**Required action:**
Give back the entries that follow exactly as written. Any picture gets left out.
[Input Boundary: Start]
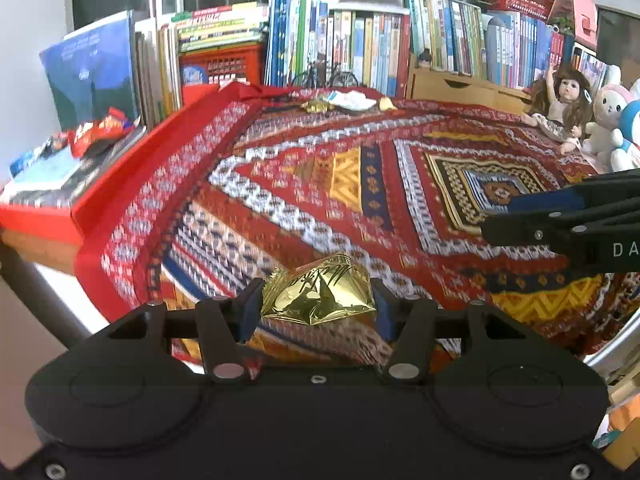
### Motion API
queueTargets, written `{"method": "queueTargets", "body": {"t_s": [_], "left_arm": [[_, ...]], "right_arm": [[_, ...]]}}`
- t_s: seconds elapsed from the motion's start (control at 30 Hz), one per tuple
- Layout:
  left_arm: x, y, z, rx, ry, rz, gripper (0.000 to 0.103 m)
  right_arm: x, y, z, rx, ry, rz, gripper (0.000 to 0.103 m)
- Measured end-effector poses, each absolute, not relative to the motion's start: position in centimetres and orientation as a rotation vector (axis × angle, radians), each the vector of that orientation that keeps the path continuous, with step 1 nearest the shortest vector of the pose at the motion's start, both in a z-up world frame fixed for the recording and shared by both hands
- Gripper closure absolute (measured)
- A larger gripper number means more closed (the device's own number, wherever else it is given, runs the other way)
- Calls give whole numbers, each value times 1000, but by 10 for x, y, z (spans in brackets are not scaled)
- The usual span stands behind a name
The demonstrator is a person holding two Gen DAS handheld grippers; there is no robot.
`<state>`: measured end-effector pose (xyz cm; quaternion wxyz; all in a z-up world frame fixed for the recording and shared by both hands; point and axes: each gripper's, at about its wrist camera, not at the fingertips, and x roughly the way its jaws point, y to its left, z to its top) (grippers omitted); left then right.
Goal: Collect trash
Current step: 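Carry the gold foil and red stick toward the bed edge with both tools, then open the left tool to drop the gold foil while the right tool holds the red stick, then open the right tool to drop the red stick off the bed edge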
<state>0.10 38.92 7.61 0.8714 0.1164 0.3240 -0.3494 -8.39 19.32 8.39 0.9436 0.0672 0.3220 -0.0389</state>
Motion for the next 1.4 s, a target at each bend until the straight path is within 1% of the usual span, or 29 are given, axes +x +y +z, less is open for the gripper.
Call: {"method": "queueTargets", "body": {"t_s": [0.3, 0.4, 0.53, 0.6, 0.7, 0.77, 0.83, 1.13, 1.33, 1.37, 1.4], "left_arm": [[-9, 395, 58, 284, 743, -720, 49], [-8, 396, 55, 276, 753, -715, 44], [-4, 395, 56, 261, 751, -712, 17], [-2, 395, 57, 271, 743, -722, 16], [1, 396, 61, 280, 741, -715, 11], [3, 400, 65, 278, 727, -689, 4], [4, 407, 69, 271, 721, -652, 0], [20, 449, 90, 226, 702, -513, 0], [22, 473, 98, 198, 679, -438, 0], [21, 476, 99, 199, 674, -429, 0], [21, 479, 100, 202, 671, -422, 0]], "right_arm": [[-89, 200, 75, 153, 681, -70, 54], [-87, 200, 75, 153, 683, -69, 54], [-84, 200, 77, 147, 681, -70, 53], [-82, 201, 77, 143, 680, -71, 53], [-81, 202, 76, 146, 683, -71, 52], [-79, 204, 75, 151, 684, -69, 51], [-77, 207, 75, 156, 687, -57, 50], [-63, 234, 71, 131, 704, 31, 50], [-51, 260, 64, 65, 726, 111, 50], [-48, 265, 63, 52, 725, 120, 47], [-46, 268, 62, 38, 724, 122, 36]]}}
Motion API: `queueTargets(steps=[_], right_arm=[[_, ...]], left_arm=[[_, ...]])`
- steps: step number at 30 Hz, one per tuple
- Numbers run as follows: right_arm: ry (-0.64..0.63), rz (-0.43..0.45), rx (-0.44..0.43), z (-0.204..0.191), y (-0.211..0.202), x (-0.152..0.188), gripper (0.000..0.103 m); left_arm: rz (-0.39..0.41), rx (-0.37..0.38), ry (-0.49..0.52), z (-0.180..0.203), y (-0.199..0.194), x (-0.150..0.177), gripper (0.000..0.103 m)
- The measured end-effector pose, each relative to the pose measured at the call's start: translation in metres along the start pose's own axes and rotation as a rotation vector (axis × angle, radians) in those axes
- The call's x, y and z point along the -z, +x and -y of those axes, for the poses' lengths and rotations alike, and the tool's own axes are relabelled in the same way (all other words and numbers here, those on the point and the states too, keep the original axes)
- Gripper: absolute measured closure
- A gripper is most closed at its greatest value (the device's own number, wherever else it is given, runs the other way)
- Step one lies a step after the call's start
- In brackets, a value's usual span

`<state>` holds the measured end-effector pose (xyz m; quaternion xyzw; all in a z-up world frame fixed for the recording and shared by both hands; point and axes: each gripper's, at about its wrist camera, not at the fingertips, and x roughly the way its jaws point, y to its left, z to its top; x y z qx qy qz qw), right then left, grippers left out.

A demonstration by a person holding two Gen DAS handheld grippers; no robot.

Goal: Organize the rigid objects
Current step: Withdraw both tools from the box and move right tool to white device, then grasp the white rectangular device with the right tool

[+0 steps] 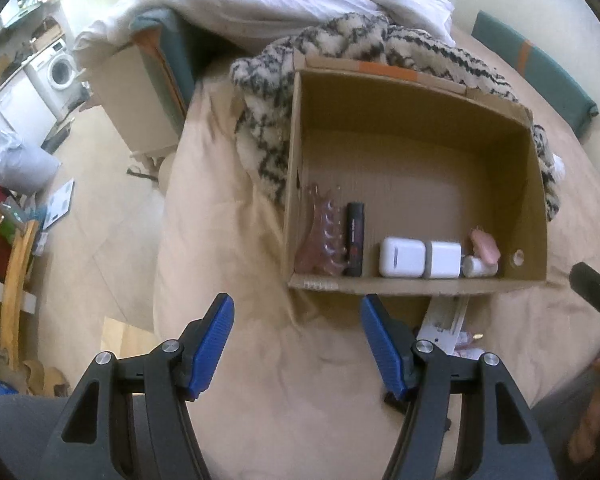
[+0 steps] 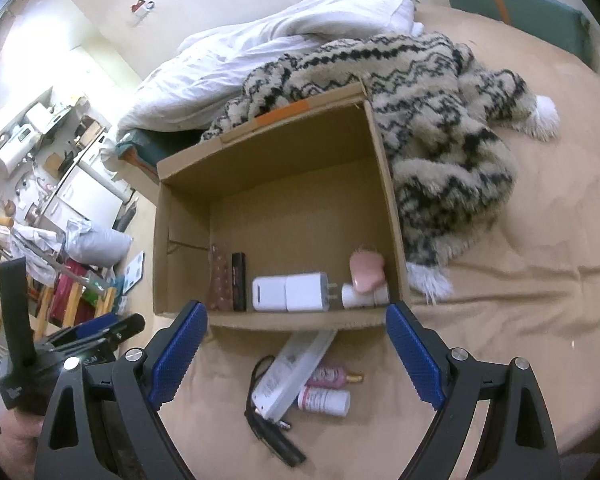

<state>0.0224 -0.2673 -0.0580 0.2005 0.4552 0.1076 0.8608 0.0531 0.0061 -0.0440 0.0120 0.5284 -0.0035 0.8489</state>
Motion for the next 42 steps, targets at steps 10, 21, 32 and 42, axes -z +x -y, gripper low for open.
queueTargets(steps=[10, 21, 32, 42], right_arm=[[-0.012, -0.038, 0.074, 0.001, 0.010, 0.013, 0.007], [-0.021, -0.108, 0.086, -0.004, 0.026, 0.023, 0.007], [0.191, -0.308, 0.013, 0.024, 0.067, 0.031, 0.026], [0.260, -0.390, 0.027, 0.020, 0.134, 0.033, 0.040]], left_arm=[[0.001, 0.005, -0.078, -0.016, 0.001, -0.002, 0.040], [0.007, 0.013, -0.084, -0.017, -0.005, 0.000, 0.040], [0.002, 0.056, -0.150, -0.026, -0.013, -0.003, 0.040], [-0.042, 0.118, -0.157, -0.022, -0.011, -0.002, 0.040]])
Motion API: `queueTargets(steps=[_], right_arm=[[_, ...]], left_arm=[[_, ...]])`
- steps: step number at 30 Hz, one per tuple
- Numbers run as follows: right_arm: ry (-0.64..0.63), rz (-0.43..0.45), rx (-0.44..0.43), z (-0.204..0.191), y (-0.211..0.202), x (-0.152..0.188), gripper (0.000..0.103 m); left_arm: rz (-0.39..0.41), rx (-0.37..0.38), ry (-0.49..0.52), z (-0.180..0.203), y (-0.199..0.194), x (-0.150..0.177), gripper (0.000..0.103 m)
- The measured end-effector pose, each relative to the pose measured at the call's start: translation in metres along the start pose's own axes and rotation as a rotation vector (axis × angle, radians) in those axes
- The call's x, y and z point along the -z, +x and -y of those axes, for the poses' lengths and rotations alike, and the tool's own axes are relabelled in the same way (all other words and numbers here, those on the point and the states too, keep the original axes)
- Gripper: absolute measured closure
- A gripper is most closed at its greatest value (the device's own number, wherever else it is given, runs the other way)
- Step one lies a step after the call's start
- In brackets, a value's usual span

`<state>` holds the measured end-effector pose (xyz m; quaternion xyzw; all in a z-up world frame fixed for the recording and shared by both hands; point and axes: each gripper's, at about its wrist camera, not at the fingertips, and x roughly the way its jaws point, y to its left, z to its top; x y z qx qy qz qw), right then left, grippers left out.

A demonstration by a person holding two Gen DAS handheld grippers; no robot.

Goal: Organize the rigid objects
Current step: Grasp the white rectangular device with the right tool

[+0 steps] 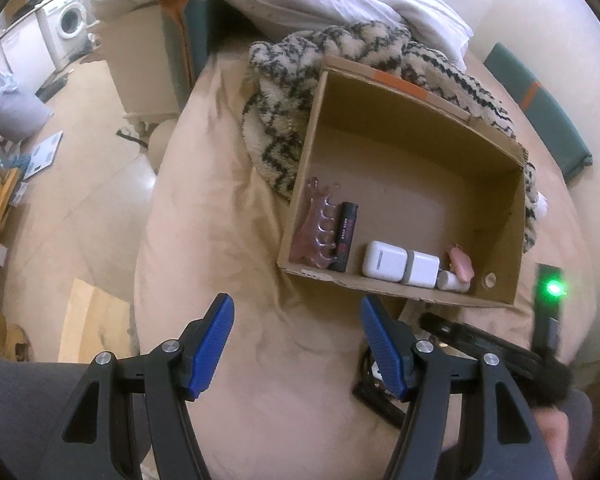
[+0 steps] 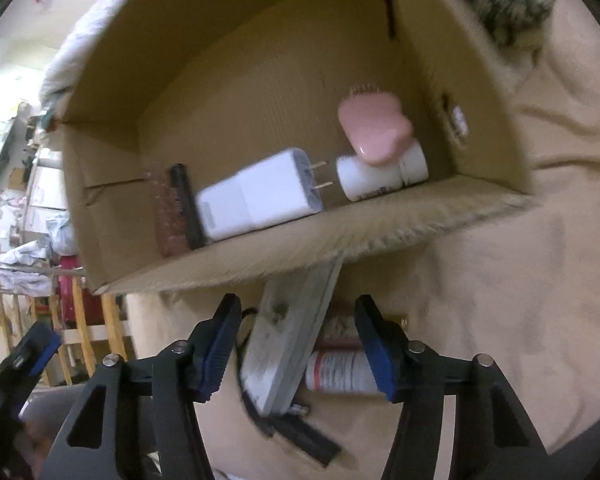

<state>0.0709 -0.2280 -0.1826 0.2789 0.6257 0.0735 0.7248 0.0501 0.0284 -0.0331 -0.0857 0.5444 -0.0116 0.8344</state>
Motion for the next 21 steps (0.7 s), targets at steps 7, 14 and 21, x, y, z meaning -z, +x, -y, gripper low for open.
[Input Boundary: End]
**Written response:**
### Motion API
queueTargets, written `{"method": "queueTargets", "body": {"t_s": [_], "left_arm": [[_, ...]], "right_arm": [[_, ...]]}}`
- t_s: seconds elapsed from the motion's start (control at 30 Hz), one per tuple
- Layout:
  left_arm: x, y, z, rx, ry, rz, gripper (0.000 to 0.103 m)
  right_arm: x, y, z, rx, ry, rz, gripper (0.000 to 0.103 m)
- Measured end-effector poses, each absolute, not relative to the motion's start: position in centimetres and orientation as a rotation vector (axis × angle, radians), each the vector of that orientation that keeps the path continuous, with step 1 nearest the shortest vector of the pose at the motion's start, both in a z-up world frame fixed for the recording and shared by both hands
- Gripper closure absolute (measured)
- A larger gripper number means more closed (the device's own number, wherever else it is given, runs the other way)
- Calls give whole numbers, each value times 1000, but by 10 for x, y, z (spans in brackets are not scaled)
- The usual span stands behind a name
The demonstrator is a person holding two Gen DAS handheld grippers; there is no robot.
`<state>`: measured end-effector pose (xyz cm; quaternion wxyz; all in a z-up world frame fixed for the recording and shared by both hands; point and axes: each gripper's, at about its wrist camera, not at the fingertips, and x roughly the way its jaws point, y to its left, z to its top) (grippers omitted); left then right.
Goal: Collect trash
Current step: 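Carry the gold foil and red stick toward the bed edge with both tools, then open the left tool to drop the gold foil while the right tool holds the red stick, then open the right tool to drop the red stick off the bed edge
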<state>0.10 38.92 7.61 0.8714 0.1164 0.3240 -0.3494 -8.39 19.32 8.39 0.9436 0.0672 0.3220 -0.0389</state>
Motion for the next 1.4 s, a target at each bend until the straight path is within 1% of the usual span, or 29 are given, axes +x +y +z, less is open for the gripper.
Call: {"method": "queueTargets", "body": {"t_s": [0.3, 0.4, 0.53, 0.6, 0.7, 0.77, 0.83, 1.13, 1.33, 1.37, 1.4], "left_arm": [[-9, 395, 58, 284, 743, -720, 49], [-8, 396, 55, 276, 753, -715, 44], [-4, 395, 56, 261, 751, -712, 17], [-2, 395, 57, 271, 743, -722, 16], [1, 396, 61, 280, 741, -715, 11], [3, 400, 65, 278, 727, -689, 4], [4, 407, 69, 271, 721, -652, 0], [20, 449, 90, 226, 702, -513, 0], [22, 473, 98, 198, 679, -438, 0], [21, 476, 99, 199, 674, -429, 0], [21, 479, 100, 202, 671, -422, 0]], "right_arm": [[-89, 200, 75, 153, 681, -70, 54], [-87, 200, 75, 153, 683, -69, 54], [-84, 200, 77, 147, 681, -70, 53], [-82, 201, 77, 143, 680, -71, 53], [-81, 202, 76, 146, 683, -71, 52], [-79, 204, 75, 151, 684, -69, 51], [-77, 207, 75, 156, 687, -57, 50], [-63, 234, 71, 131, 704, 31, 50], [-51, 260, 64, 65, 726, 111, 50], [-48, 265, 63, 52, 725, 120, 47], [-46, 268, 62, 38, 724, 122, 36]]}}
Motion API: `queueTargets(steps=[_], right_arm=[[_, ...]], left_arm=[[_, ...]])`
- steps: step number at 30 Hz, one per tuple
- Numbers run as follows: right_arm: ry (-0.64..0.63), rz (-0.43..0.45), rx (-0.44..0.43), z (-0.204..0.191), y (-0.211..0.202), x (-0.152..0.188), gripper (0.000..0.103 m); left_arm: rz (-0.39..0.41), rx (-0.37..0.38), ry (-0.49..0.52), z (-0.180..0.203), y (-0.199..0.194), x (-0.150..0.177), gripper (0.000..0.103 m)
- The measured end-effector pose, each relative to the pose measured at the call's start: translation in metres along the start pose's own axes and rotation as a rotation vector (axis × angle, radians) in those axes
- The call's x, y and z point along the -z, +x and -y of those axes, for the poses' lengths and rotations alike, and the tool's own axes are relabelled in the same way (all other words and numbers here, those on the point and the states too, keep the original axes)
- Gripper: absolute measured closure
- A gripper is most closed at its greatest value (the device's own number, wherever else it is given, runs the other way)
- Step one lies a step after the call's start
- In brackets, a value's usual span

`<state>` holds the measured end-effector pose (xyz m; quaternion xyzw; all in a z-up world frame fixed for the recording and shared by both hands; point and axes: each gripper's, at about its wrist camera, not at the fingertips, and x roughly the way its jaws point, y to its left, z to its top; x y z qx qy qz qw), right then left, grippers left out.

A demonstration by a person holding two Gen DAS handheld grippers; no robot.

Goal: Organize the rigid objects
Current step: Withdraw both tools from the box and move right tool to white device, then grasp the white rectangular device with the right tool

[+0 steps] 
[+0 steps] 

<state>0.0224 -0.2673 -0.0580 0.2005 0.4552 0.1076 0.8608 0.0531 0.0061 -0.0440 0.0120 0.5284 -0.0035 0.8489</state>
Motion for the next 42 steps, targets at steps 10, 21, 32 and 42, axes -z +x -y, gripper low for open.
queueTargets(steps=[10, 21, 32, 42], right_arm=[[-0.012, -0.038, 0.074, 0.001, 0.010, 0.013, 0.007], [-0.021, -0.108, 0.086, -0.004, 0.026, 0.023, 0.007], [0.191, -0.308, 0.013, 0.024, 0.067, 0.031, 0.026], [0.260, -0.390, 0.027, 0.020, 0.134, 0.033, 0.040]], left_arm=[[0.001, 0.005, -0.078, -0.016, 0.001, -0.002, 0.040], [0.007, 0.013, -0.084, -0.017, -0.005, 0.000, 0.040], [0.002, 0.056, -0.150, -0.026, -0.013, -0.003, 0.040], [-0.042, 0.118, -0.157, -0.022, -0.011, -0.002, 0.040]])
Motion API: `queueTargets(steps=[_], right_arm=[[_, ...]], left_arm=[[_, ...]])`
- steps: step number at 30 Hz, one per tuple
- Numbers run as follows: right_arm: ry (-0.64..0.63), rz (-0.43..0.45), rx (-0.44..0.43), z (-0.204..0.191), y (-0.211..0.202), x (-0.152..0.188), gripper (0.000..0.103 m); left_arm: rz (-0.39..0.41), rx (-0.37..0.38), ry (-0.49..0.52), z (-0.180..0.203), y (-0.199..0.194), x (-0.150..0.177), gripper (0.000..0.103 m)
- The measured end-effector pose, each relative to the pose measured at the call's start: translation in metres along the start pose's own axes and rotation as a rotation vector (axis × angle, radians) in those axes
- The call's x, y and z point along the -z, +x and -y of those axes, for the poses' lengths and rotations alike, and the tool's own axes are relabelled in the same way (all other words and numbers here, those on the point and the states too, keep the original axes)
- Gripper: absolute measured closure
- A gripper is most closed at its greatest value (the device's own number, wherever else it is given, runs the other way)
- Step one lies a step after the call's start
- In brackets, a value's usual span

`<state>` holds the measured end-effector pose (xyz m; quaternion xyzw; all in a z-up world frame fixed for the recording and shared by both hands; point and axes: each gripper's, at about its wrist camera, not at the fingertips, and x roughly the way its jaws point, y to its left, z to its top; x y z qx qy qz qw), right then left, grippers left out.

A demonstration by a person holding two Gen DAS handheld grippers; no robot.

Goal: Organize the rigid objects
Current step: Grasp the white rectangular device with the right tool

[+0 steps] 
[+0 steps] 

<state>0.0709 -0.2280 -0.1826 0.2789 0.6257 0.0735 0.7248 0.0501 0.0284 -0.0331 -0.0857 0.5444 -0.0116 0.8344</state>
Motion for the next 21 steps (0.7 s), targets at steps 7, 14 and 21, x, y, z meaning -z, +x, -y, gripper low for open.

No additional output will be produced.